Work request:
Once you reach the line containing "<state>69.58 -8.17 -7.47", reproduce it and every later line exactly, through the end of the data.

================

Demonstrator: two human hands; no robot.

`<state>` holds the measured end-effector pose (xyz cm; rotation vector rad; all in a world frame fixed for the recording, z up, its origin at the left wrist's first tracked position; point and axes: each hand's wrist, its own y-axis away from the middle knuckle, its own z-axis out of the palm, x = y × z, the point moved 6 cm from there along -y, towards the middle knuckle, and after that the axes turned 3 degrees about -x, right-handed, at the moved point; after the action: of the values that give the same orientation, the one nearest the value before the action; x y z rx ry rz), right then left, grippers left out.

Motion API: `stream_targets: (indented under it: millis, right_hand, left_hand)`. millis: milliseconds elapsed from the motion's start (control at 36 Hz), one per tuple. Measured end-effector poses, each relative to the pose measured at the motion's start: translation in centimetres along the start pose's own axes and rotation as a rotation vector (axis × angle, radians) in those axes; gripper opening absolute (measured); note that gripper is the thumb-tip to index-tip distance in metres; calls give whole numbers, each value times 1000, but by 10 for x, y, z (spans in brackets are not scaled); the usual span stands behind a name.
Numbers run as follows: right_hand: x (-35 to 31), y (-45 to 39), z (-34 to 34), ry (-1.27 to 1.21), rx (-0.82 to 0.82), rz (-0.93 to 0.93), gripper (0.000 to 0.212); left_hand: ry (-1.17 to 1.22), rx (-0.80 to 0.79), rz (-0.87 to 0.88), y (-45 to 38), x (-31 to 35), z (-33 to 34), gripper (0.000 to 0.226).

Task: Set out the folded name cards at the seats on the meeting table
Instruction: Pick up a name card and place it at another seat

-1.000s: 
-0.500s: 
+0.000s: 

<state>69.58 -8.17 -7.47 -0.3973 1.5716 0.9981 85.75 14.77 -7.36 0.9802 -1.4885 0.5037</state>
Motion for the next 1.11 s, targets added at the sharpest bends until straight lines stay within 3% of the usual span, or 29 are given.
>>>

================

Worked solution:
<state>69.58 -8.17 -7.47 -0.3973 1.5716 0.9981 85.75 14.77 -7.36 0.9802 -1.4885 0.5037</state>
Motion for the next 1.11 s, targets added at the sharpest bends until straight lines stay within 3% of the usual span, or 29 are given.
>>>

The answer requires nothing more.